Lady Ann tragó saliva.
– Pronto vendrá Justin. Ahora te dejaré. -Se dio la vuelta, y luego giró otra vez para abrazar a su hija-. Sé feliz, Arabella. Sé feliz. Si algo sale mal, bueno, no creo que suceda, pero… no, no te preocupes.
Oh, Dios, ¿qué podía decir? ¿Cómo advertirla? ¿Y si Justin se comportaba como lo había hecho su esposo?
En voz muy queda, muy tierna, Arabella dijo:
– En asuntos relacionados conmigo, papá nunca erró su juicio, jamás, mamá.
Estas palabras hicieron alzar rápidamente la vista a lady Ann. Tal vez lo imaginara, pero creyó detectar cierta triste conciencia de sí en la voz de la hija. No, eso era imposible. Hizo un mínimo gesto negativo con la cabeza y se dio la vuelta con brusquedad.
– Espero que tengas razón, Arabella. Buenas noches, mi amor. Por la mañana espero ver una sonrisa en tu rostro.

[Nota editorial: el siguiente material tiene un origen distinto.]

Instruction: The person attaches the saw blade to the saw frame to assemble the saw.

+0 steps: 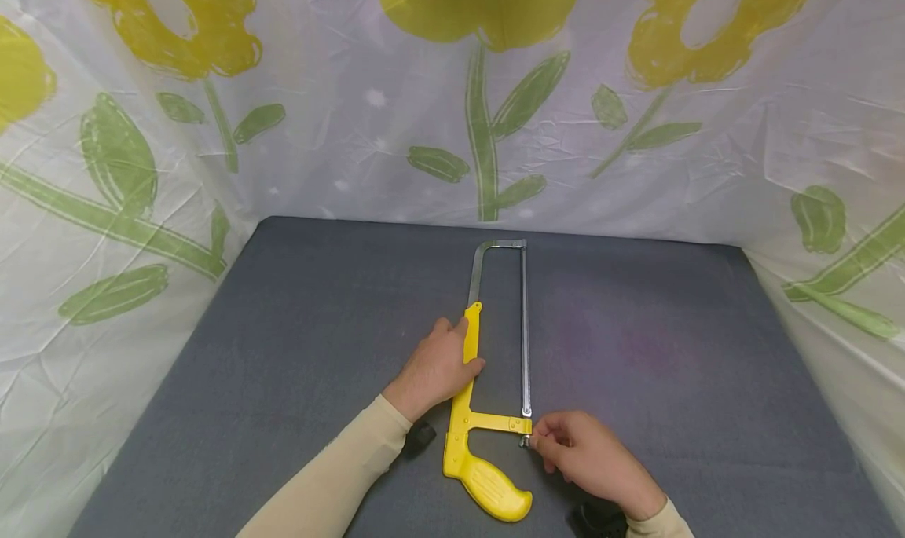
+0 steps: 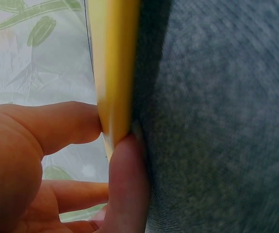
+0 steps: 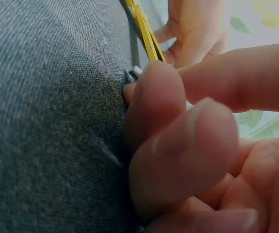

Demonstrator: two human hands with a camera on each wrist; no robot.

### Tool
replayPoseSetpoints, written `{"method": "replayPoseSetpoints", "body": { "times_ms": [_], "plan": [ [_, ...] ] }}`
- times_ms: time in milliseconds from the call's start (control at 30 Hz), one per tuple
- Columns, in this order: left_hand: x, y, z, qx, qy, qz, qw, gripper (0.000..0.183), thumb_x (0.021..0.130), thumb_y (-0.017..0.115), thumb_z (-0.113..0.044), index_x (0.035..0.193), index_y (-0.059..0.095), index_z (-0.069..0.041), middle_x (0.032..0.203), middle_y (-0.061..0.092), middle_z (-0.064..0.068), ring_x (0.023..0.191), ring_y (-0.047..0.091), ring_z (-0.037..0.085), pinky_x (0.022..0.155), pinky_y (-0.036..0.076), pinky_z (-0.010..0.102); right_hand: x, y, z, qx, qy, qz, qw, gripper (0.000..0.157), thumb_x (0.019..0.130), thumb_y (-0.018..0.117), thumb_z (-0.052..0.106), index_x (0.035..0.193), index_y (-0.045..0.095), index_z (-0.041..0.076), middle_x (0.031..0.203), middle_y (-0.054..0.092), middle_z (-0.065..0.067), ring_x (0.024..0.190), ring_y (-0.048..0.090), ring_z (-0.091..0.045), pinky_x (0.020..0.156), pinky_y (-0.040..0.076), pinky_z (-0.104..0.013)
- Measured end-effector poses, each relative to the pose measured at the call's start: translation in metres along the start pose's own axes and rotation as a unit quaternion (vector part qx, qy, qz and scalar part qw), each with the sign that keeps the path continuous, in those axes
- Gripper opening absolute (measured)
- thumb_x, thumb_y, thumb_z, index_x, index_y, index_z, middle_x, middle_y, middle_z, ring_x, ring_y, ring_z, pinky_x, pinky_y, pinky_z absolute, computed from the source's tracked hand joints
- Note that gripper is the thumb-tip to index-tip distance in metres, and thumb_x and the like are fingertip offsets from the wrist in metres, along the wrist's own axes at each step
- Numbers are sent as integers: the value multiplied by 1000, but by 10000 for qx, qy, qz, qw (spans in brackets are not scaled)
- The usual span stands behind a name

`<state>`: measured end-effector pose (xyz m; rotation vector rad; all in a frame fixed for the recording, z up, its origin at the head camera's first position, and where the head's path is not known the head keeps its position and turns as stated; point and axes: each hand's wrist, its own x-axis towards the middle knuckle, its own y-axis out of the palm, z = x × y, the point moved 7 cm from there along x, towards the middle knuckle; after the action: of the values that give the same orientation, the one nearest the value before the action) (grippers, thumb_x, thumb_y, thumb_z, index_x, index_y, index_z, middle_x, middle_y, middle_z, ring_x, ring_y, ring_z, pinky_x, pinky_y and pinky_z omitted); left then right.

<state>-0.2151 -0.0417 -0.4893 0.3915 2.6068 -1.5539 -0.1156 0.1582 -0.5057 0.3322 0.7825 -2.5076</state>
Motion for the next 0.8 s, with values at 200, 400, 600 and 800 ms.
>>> {"method": "replayPoseSetpoints", "body": {
  "times_ms": [200,400,600,800],
  "plan": [
    [0,-1,0,18,29,16,10000,80,98,81,-33,163,45,-2,137,58,22,79,58,18,65,54,28,0,0,-3,210,188,20,9996,18,104,68,22,93,76,11,65,62,2,49,47,-11,46,38,-26],
    [0,0,0,-6,-9,48,10000,81,98,81,-33,164,45,-2,137,58,21,81,58,19,67,54,29,1,3,-6,655,358,280,9968,22,103,67,21,91,80,8,65,66,1,47,49,-12,46,41,-28],
    [1,1,1,-6,20,47,10000,81,98,80,-33,164,45,-2,138,58,22,81,59,19,66,54,29,1,5,-6,824,305,401,9953,23,105,63,17,95,81,5,67,66,0,48,49,-12,46,42,-27],
    [1,0,1,6,66,52,10000,80,99,80,-34,164,45,-2,139,57,22,81,59,19,66,53,29,0,6,-6,915,215,512,9943,25,107,59,14,98,79,2,69,66,-2,49,48,-13,47,43,-27]
  ]
}}
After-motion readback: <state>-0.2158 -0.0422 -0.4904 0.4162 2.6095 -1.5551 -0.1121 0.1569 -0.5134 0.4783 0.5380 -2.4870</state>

– Una sonrisa muy grande, mamá.
Cuando su madre se marchó, Arabella se paseó por el dormitorio con la ansiedad de la expectativa gozosa. Le encantaban los descubrimientos y, esa noche, bueno, esa noche… Se abrazó a sí misma con excitada impaciencia. Echó una mirada azarosa al cuadro de La Danza de la Muerte, le sacó la lengua porque detestaba la incertidumbre, el temor a lo desconocido, y dejó vagar la mirada por la enorme cama. Con una sonrisa pícara en los labios, empezaba a preguntarse si su madre no habría atrapado a Justin y le impedía seguir su camino, cuando, de repente, se abrió la puerta y apareció su esposo. Qué magnífico estaba con la bata de brocado azul oscuro. Al verlo, se le aceleraron los latidos. Estaba descalzo: La muchacha no creía que tuviese algo puesto debajo de la bata. Esperaba estar en lo cierto. Estaba impaciente por quitarle esa bata. Quería verlo desnudo, por fin. Era de ella.